● Problem description
Scan the data beneath this task and copy each line that includes "water".
[Opening Dataset records section]
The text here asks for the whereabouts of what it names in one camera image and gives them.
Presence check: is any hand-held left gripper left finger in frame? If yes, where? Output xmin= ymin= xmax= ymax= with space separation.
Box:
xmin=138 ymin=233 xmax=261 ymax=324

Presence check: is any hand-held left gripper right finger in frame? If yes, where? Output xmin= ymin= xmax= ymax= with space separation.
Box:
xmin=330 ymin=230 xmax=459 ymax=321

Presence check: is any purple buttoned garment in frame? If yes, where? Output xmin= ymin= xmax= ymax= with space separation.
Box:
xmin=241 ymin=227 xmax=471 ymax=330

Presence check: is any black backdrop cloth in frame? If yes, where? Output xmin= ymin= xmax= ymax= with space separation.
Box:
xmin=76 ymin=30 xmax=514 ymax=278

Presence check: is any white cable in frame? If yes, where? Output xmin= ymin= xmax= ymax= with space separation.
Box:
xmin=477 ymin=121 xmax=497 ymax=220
[Closing Dataset records section]
[Opening Dataset records section]
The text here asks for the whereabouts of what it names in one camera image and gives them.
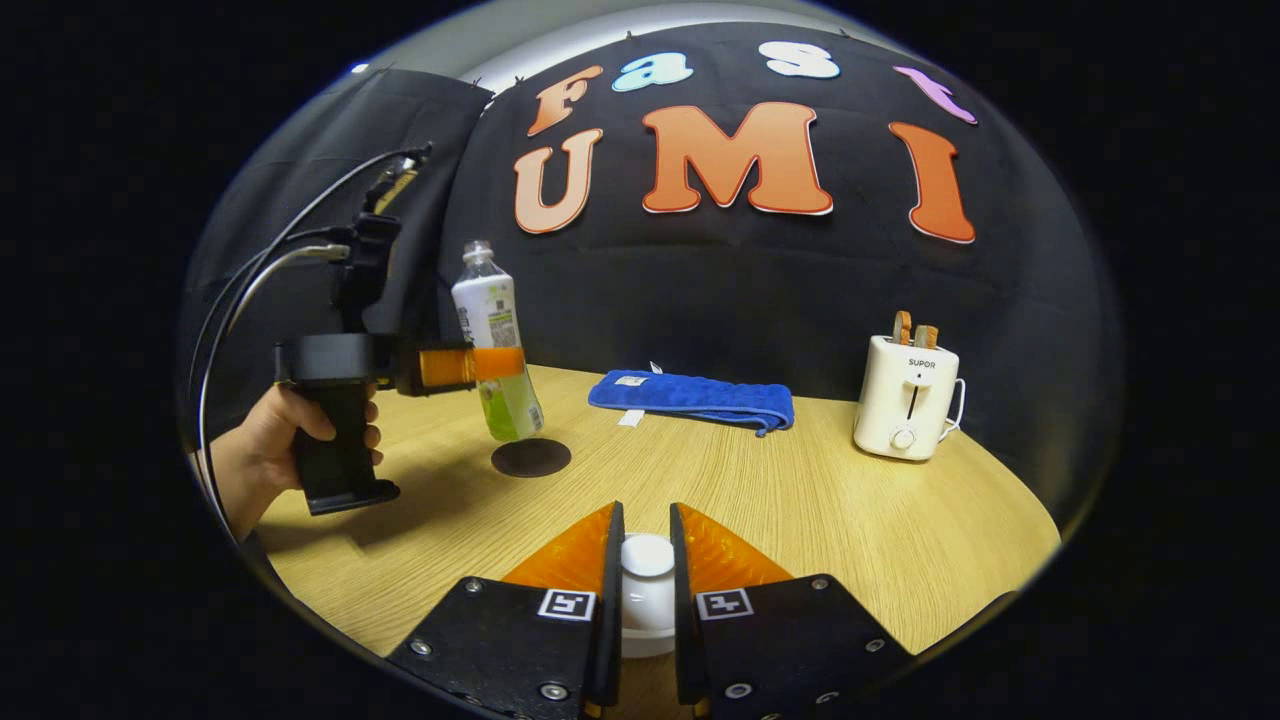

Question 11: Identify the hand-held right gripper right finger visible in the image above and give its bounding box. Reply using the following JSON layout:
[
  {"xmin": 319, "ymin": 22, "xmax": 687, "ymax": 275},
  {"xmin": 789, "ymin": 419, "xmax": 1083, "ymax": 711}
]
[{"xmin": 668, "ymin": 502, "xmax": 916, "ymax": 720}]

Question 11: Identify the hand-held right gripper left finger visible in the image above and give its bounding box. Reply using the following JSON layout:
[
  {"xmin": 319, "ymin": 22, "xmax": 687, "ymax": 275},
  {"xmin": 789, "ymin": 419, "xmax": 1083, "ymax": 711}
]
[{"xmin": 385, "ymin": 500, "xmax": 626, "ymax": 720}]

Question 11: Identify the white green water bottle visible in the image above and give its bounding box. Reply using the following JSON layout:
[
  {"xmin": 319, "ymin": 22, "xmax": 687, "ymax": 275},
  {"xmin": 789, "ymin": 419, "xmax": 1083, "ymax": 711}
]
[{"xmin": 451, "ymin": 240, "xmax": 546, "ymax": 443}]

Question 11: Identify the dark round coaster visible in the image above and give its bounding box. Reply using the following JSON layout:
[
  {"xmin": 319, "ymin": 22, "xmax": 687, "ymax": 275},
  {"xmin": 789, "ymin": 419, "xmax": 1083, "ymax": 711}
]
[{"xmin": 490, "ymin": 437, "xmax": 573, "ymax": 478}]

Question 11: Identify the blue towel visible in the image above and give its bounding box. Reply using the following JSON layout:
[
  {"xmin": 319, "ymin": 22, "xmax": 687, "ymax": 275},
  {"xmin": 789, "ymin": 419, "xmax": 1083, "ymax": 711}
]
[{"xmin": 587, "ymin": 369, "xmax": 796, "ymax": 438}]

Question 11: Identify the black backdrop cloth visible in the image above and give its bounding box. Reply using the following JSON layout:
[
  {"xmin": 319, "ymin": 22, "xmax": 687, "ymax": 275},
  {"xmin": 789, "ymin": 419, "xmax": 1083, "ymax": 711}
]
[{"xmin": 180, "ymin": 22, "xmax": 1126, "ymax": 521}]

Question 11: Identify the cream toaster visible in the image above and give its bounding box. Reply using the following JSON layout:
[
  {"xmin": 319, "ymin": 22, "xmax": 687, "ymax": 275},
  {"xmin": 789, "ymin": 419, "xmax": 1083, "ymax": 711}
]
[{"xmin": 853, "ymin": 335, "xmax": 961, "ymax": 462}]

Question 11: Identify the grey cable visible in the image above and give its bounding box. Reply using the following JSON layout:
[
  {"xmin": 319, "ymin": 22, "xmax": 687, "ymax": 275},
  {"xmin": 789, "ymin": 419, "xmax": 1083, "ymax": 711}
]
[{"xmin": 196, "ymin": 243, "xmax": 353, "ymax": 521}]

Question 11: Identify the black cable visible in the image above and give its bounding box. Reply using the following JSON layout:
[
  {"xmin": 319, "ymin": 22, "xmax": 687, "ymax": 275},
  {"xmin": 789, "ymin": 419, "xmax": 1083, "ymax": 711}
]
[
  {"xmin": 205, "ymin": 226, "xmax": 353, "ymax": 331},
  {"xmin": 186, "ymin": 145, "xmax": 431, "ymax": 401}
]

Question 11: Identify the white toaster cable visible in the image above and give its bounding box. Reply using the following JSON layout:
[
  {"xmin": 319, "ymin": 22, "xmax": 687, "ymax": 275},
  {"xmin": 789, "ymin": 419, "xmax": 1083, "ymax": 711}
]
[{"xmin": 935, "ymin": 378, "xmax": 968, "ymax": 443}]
[Closing Dataset records section]
[Opening Dataset records section]
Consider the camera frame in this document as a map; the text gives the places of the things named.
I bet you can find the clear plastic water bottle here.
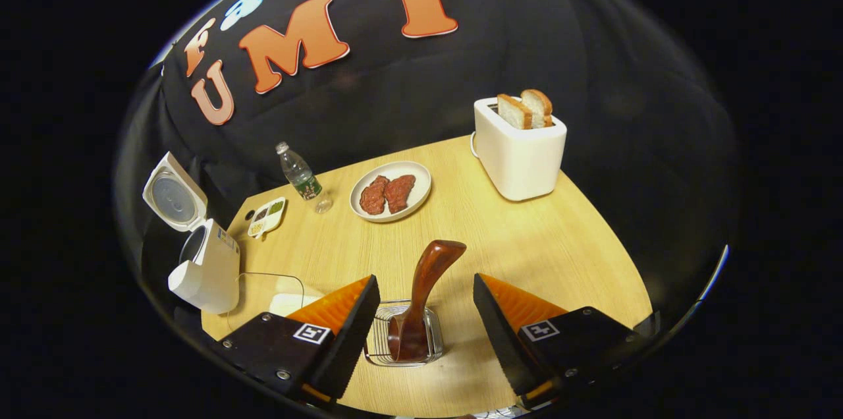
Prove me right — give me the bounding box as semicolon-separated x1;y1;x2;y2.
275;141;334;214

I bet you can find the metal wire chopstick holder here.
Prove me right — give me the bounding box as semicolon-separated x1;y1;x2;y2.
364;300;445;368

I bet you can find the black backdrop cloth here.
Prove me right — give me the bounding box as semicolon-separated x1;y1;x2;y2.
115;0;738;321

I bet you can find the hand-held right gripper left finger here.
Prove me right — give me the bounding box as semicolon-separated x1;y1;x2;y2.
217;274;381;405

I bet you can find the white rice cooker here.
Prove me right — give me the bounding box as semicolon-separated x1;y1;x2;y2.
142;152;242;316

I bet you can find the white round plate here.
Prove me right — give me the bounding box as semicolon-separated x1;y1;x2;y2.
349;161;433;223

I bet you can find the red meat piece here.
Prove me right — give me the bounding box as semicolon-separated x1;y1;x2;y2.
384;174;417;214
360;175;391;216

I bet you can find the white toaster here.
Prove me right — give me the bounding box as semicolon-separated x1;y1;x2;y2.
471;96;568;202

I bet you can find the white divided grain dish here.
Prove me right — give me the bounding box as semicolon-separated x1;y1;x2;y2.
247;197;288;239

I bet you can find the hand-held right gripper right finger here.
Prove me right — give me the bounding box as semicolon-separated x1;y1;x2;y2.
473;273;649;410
[Closing Dataset records section]
● Response
Question 11: Identify the white green water bottle visible in the image above and give its bounding box. Reply using the following JSON layout:
I bet you can find the clear plastic water bottle here.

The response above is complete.